Re: Materialized views proposal

From: Sailesh Krishnamurthy <sailesh(at)cs(dot)berkeley(dot)edu>
To: Hannu Krosing <hannu(at)tm(dot)ee>
Cc: Neil Conway <neilc(at)samurai(dot)com>, Jonathan Gardner <jgardner(at)jonathangardner(dot)net>, "pgsql-hackers(at)postgresql(dot)org" <pgsql-hackers(at)postgresql(dot)org>
Subject: Re: Materialized views proposal
Date: 2003-11-30 22:46:46
Message-ID: bxyisl11nl5.fsf@datafix.cs.berkeley.edu
Views: Raw Message | Whole Thread | Download mbox | Resend email
Thread:
Lists: pgsql-hackers

>>>>> "Hannu" == Hannu Krosing <hannu(at)tm(dot)ee> writes:

Hannu> Neil Conway kirjutas P, 30.11.2003 kell 02:18:
>> Jonathan Gardner <jgardner(at)jonathangardner(dot)net> writes: > 3) We
>> would implement some sort of differential view update scheme >
>> based on the paper "Efficiently Updating Materialized
>> Views"[1].

Hannu> Maybe the TelegraphCQ engine can give some ideas

Hannu> http://telegraph.cs.berkeley.edu/

Hannu> from brief reading, it seems that all they do is kind of
Hannu> materialized views ;) - they call it Continuous Dataflow
Hannu> Processing, i.e. queries that run continuously over
Hannu> incoming data.

A fair portion of the community argues that everything that we do is
merely materialized views :-)

While materialized views are certainly related, there are however,
things that are quite different in processing continuous queries over
data streams. The first ideas on stream processing did come from work
on scalable triggers which is intimately related to materialized
views. Work on mviews isn't really concerned with things like windowed
joins and aggregate processing.

My advice is to take a very incremental approach to materialized view
implementation. There are essentially 2 pieces - one the maintenance
of the views and second the routing of queries to automagically use
the materialized views. The former is done by something like triggers
and the latter is through either a query-rewrite mechanism or
something like an optimizer choosing a different access method.

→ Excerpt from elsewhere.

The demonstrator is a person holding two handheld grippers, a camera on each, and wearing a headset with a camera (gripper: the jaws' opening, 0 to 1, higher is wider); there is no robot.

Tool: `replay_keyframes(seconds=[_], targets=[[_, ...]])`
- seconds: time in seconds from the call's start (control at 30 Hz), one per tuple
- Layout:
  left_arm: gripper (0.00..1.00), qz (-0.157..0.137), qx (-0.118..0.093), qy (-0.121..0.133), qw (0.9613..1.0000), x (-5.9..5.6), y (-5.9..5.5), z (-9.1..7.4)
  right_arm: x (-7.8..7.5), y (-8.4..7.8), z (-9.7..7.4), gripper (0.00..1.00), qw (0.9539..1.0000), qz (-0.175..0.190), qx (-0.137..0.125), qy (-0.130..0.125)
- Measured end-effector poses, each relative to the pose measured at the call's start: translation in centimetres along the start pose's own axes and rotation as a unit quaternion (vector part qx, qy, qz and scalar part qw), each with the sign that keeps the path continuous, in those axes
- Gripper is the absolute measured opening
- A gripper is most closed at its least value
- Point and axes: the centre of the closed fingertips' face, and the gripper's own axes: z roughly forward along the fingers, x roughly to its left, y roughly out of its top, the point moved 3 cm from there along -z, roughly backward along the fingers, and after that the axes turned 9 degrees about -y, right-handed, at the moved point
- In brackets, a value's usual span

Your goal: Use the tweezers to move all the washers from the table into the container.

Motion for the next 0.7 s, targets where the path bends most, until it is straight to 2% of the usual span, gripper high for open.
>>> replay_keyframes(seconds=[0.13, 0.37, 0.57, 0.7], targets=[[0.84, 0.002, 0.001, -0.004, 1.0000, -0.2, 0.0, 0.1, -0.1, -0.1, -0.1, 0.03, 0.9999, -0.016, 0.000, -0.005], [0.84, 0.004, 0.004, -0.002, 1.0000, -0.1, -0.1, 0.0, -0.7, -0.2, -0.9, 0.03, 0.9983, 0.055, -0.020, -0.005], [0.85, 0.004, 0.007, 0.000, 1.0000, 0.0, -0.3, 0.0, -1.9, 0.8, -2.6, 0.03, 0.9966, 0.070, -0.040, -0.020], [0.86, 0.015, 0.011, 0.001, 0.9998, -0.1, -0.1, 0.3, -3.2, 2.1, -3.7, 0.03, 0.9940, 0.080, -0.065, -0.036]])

As for the former, there are again two subdivisions - what changes you
propagate and when you apply 'em. What you propagate are the
deltas. So you have the following choices:

IPIA - Immediate Propagate, Immediate Apply
IPDA - Immediate Propagate, Deferred Apply
DPDA - Deferred Propagate, Deferred Apply

DPIA - makes no sense ..

The easiest is DPDA .. in this model you essentially recompute the
view on demand. The next is IPIA.. with IPIA, you can choose to either
recompute the entire view or only figure out how to translate a delta
into appropriate changes in the mview. After that there is IPDA
.. this involves creating a delta table that is populated based on the
triggers. Every so often you process a set of deltas and recompute the
view (either in its entirety or in parts>

Another way to slice the problem is to limit the scope of queries that
can be used to define views.

I suggest that first we don't consider joins .. and only consider
grouped aggregates over a single table. Joins are more hairy with
changes in one table potentially requiring a wholesale recomputation
of the join.

Note that all this discussion is only about the first part of the
problem .. maintenance of the views. The other part, routing is almost
equally complicated .. there you have to solve the query subsumption
problem without also eliminating choices in your access plan.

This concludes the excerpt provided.